= What to work on =
Beginning at the line that includes "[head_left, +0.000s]", print each remaining line of the data word for word. Output nothing else.

==== Source material ====

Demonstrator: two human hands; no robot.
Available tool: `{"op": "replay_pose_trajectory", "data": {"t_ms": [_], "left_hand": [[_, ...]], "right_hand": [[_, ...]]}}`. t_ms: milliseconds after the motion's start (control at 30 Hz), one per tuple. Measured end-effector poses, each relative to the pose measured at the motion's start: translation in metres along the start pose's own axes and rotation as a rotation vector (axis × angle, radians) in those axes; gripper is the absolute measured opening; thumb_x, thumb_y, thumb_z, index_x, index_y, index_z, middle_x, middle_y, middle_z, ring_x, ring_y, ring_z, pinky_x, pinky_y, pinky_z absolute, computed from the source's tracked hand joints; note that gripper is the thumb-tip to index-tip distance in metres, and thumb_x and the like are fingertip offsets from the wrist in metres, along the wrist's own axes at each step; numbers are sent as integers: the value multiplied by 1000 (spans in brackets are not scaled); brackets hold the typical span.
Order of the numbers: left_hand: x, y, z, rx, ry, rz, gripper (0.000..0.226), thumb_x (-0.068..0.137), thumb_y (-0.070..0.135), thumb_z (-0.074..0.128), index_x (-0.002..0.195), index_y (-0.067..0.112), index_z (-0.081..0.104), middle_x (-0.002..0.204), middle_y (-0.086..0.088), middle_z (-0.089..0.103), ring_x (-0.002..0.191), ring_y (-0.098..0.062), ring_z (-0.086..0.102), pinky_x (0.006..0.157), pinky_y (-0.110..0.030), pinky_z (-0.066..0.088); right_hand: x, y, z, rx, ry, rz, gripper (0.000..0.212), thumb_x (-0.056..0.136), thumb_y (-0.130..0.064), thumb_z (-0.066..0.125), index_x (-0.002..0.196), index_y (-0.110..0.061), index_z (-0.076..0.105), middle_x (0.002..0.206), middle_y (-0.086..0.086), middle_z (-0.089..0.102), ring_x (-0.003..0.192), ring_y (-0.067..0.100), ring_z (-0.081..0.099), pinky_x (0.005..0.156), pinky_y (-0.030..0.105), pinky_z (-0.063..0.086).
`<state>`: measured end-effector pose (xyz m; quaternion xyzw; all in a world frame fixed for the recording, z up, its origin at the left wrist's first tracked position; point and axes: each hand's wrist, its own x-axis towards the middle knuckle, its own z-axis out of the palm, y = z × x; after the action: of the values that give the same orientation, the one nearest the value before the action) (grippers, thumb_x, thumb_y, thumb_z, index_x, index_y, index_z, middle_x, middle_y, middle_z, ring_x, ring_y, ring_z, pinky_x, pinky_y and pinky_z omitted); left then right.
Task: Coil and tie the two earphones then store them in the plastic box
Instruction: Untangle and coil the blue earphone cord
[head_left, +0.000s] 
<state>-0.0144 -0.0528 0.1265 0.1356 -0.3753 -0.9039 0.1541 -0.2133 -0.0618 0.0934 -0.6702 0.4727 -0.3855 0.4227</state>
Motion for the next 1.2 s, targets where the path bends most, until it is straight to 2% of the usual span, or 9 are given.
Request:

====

= Answer section =
[head_left, +0.000s] 
<state>-0.0144 -0.0528 0.1265 0.1356 -0.3753 -0.9039 0.1541 -0.2133 -0.0618 0.0934 -0.6702 0.4727 -0.3855 0.4227</state>
Motion for the next 1.2 s, targets where the path bends most, until it is straight to 2% of the usual span, or 9 are given.
Request:

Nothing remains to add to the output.